LangChain vs Semantic Kernel 2026: Full Comparison
LangChain is a Python-first framework with 90+ integrations and broader LLM support, while Semantic Kernel is a Microsoft-backed C# framework optimized for Azure OpenAI and enterprise environments. LangChain dominates in popularity and flexibility, but Semantic Kernel offers deeper Azure integration and better C# ecosystem support.
LangChain
Open-source Python framework for building AI applications with LLM chains, agents, and memory management.

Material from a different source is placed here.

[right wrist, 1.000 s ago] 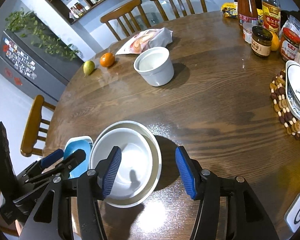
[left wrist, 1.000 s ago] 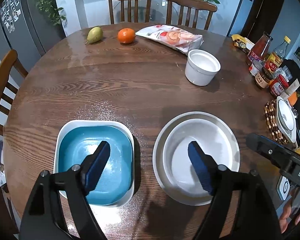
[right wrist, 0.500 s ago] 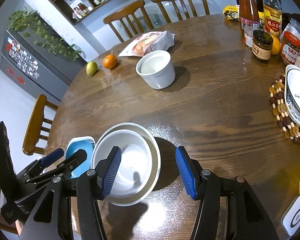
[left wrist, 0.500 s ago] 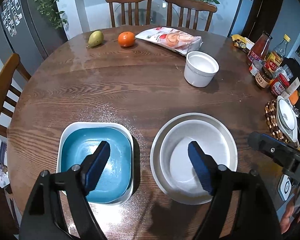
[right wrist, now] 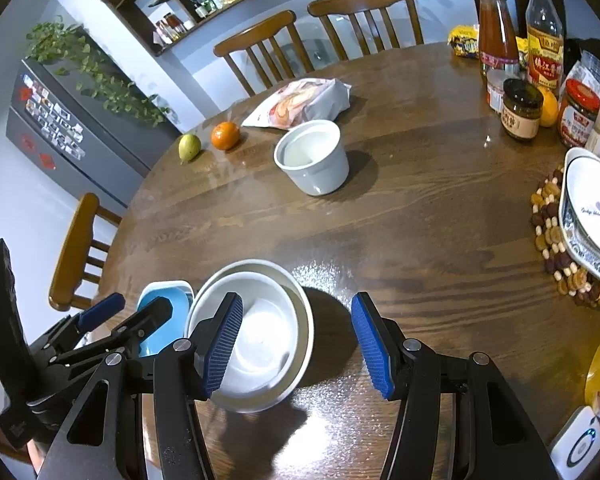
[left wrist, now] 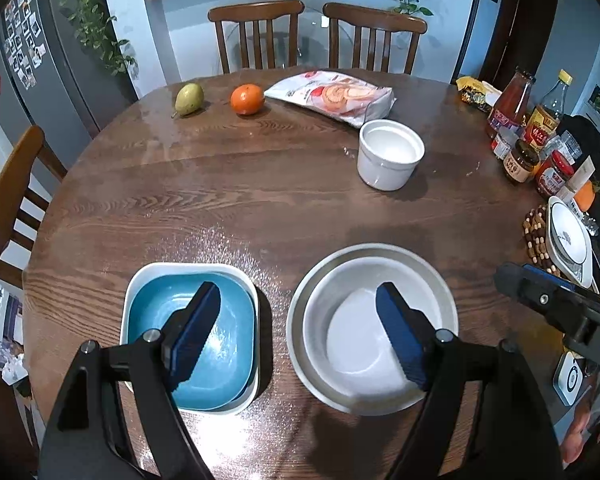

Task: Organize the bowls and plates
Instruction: 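Pull both tools back from the nested bowls, then reach both tools to the white ramekin's rim and close on it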

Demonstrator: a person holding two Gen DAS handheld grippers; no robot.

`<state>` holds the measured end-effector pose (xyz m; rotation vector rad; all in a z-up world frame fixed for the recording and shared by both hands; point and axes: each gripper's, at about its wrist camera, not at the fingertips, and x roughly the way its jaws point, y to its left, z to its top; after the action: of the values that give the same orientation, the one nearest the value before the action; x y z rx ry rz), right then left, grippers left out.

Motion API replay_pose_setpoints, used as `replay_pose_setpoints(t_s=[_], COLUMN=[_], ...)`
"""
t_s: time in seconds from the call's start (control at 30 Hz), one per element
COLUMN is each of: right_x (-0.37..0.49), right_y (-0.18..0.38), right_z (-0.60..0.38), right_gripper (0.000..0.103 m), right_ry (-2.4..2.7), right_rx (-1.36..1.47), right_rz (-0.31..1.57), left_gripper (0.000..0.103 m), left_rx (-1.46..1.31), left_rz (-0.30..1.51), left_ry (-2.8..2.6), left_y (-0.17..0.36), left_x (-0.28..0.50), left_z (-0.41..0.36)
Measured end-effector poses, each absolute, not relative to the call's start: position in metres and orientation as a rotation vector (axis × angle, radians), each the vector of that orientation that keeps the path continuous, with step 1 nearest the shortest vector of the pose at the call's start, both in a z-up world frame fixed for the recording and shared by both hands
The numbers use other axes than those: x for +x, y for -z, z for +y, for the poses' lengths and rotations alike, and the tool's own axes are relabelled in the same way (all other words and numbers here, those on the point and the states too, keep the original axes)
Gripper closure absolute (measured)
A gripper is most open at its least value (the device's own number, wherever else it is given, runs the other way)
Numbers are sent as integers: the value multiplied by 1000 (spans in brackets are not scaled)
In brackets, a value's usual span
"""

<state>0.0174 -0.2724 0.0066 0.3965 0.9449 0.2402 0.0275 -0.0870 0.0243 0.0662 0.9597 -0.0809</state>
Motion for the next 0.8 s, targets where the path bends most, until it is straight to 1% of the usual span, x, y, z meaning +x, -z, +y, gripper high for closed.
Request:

Python developers, startups, multi-model projects, teams prioritizing flexibility and community resources
Semantic Kernel
Microsoft-backed C# framework for orchestrating AI services with plugins, planners, and Azure OpenAI optimization.
C# developers, Microsoft Azure-native organizations, enterprise teams, projects requiring deep OpenAI integration
Quick Answer
AI SummaryLangChain is a Python-first framework with 90+ integrations and broader LLM support, while Semantic Kernel is a Microsoft-backed C# framework optimized for Azure OpenAI and enterprise environments. LangChain dominates in popularity and flexibility, but Semantic Kernel offers deeper Azure integration and better C# ecosystem support.
Our Verdict
AI-assistedChoose LangChain if you need maximum flexibility, broad LLM model support, Python priority, and access to the largest AI dev community. Choose Semantic Kernel if you're building in C#, heavily invested in Microsoft Azure, require enterprise-grade integrations, or need tighter OpenAI API integration with Semantic Kernel's plugin system.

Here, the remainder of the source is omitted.